Desde a sua criação em 26 de maio de 1969, data do Acordo de Cartagena, a CAN tem sido fundamental para fomentar iniciativas que promovem o comércio exterior, a integração física e o desenvolvimento social entre as nações andinas. Com a sede localizada em Lima, a organização atua em diversas áreas, incluindo propriedade intelectual e desenvolvimento sustentável, vital para os desafios contemporâneos enfrentados por seus membros.
A reunião entre Paz e Fujimori promete abordar essas questões e explorar novos caminhos para impulsionar o intercâmbio comercial e a cooperação setorial entre os dois países.

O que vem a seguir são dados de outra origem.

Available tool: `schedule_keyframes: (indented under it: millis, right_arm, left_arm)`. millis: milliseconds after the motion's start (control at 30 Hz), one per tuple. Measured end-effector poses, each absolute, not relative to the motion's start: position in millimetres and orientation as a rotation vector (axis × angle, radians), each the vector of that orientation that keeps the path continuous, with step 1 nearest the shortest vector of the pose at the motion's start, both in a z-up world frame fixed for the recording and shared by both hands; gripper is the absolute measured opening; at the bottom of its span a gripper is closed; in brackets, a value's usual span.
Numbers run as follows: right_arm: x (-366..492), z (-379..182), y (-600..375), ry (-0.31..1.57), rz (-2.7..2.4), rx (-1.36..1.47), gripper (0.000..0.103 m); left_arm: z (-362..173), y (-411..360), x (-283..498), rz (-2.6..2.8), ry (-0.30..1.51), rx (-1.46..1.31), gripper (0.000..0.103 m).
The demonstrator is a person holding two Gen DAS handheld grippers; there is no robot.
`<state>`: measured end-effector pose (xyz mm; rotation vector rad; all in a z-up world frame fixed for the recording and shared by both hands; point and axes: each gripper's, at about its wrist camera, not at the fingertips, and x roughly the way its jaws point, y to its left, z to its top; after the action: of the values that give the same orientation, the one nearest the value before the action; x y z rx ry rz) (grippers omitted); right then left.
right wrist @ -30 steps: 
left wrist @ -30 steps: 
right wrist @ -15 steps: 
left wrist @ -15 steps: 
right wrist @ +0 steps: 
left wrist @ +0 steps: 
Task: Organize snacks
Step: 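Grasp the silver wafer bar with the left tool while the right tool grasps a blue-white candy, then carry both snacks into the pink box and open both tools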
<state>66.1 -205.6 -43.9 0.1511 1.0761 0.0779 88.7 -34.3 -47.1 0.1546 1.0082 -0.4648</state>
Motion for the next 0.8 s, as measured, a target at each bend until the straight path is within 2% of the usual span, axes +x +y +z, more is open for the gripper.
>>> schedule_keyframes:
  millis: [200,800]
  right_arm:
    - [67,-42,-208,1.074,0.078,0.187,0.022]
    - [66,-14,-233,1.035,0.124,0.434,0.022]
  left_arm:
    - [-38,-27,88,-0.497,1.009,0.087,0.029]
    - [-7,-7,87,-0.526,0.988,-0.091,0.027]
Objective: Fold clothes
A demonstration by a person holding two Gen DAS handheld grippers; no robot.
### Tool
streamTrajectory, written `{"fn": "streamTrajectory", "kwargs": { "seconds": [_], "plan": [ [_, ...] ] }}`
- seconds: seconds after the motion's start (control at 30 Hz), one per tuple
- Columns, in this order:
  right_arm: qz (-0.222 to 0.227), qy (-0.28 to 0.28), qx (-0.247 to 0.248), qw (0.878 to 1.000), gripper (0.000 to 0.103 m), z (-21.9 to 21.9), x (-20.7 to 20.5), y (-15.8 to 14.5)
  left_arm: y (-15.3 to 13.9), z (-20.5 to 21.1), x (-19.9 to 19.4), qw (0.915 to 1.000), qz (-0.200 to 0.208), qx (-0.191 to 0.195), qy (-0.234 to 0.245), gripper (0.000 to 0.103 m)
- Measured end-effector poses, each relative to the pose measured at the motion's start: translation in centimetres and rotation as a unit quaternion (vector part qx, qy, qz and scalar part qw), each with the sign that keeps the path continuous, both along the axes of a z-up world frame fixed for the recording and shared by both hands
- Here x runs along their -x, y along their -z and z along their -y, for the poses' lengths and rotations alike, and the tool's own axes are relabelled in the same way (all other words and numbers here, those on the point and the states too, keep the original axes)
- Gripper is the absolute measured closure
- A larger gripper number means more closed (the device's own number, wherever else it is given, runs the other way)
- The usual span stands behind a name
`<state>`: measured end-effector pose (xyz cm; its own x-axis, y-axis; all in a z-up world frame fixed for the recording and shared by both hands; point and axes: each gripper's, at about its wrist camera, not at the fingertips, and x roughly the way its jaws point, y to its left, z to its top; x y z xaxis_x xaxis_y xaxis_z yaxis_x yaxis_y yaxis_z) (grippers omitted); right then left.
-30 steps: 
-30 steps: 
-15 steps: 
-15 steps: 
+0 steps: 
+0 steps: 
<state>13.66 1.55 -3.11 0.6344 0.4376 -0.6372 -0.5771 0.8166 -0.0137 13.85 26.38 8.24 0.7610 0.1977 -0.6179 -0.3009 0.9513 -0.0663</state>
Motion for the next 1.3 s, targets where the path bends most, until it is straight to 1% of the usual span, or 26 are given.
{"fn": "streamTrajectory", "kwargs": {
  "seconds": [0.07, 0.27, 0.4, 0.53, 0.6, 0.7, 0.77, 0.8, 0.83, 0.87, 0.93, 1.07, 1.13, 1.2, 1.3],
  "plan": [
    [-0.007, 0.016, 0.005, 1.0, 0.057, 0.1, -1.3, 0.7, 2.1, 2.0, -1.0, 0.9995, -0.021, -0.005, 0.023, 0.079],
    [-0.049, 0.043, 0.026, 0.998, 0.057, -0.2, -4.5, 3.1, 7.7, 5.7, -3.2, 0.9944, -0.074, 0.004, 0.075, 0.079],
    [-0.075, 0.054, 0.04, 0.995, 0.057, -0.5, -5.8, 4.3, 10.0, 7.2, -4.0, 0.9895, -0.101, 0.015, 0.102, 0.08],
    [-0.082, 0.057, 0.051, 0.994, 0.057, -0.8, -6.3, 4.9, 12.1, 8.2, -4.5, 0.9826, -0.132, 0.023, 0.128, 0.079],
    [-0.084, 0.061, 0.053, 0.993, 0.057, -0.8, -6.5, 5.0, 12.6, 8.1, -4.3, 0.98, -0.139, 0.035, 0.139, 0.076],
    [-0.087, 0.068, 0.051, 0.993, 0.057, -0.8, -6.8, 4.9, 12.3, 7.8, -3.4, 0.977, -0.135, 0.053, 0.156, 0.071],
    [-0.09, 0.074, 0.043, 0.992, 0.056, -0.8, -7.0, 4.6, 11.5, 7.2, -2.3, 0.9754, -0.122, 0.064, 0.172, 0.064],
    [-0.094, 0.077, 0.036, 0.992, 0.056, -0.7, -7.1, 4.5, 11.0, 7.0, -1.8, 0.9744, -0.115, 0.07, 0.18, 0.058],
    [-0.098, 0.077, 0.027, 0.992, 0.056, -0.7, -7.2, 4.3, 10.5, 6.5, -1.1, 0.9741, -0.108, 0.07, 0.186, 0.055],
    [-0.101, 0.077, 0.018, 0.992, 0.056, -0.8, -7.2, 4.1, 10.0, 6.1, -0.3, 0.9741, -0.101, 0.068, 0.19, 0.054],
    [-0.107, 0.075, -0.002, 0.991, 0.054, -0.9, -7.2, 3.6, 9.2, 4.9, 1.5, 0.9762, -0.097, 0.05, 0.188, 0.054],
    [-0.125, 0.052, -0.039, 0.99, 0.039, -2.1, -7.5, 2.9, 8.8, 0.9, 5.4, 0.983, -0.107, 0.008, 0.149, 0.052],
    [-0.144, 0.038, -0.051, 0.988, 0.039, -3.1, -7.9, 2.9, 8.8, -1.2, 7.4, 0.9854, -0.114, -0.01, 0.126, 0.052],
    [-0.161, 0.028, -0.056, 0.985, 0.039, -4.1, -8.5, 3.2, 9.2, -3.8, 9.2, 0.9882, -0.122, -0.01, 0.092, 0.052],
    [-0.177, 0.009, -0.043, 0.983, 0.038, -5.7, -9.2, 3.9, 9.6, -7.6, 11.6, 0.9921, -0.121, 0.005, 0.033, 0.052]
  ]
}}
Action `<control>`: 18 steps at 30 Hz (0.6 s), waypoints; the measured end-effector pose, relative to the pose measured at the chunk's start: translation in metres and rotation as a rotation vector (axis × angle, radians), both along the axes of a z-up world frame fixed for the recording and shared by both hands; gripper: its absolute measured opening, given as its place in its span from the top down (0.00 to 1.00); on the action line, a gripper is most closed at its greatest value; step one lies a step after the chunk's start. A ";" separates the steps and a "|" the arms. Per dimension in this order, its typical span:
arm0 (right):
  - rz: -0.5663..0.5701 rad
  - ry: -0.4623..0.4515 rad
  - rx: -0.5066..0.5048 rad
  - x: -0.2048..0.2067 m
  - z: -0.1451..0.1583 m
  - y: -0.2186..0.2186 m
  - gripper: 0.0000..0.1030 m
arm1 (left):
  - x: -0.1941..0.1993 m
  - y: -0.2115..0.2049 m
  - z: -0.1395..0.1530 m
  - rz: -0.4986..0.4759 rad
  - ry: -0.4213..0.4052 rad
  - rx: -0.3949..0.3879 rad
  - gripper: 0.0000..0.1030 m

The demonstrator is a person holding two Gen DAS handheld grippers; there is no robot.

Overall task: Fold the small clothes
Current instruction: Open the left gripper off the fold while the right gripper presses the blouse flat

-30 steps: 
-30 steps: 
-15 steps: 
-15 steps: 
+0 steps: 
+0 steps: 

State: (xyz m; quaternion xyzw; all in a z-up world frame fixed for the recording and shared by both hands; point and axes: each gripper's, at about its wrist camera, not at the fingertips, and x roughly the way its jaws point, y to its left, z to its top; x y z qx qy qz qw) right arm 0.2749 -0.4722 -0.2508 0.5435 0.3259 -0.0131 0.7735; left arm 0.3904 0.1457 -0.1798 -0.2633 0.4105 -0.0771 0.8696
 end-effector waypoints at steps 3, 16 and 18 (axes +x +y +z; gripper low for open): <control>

A revitalização da CAN não é apenas uma questão de políticas econômicas; é também uma tentativa de construir um espaço de solidariedade e apoio mútuo em tempos de tensão internacional.
O papel da Bolívia como membro fundador da CAN, ao lado dos outros países andinos, ressalta sua posição de destaque na história desse bloco regional e a sua determinação em desempenhar um papel ativo na construção de um futuro mais integrado entre as nações da região. Com essa iniciativa, o governo boliviano busca reafirmar sua influência e protagonismo no cenário andino.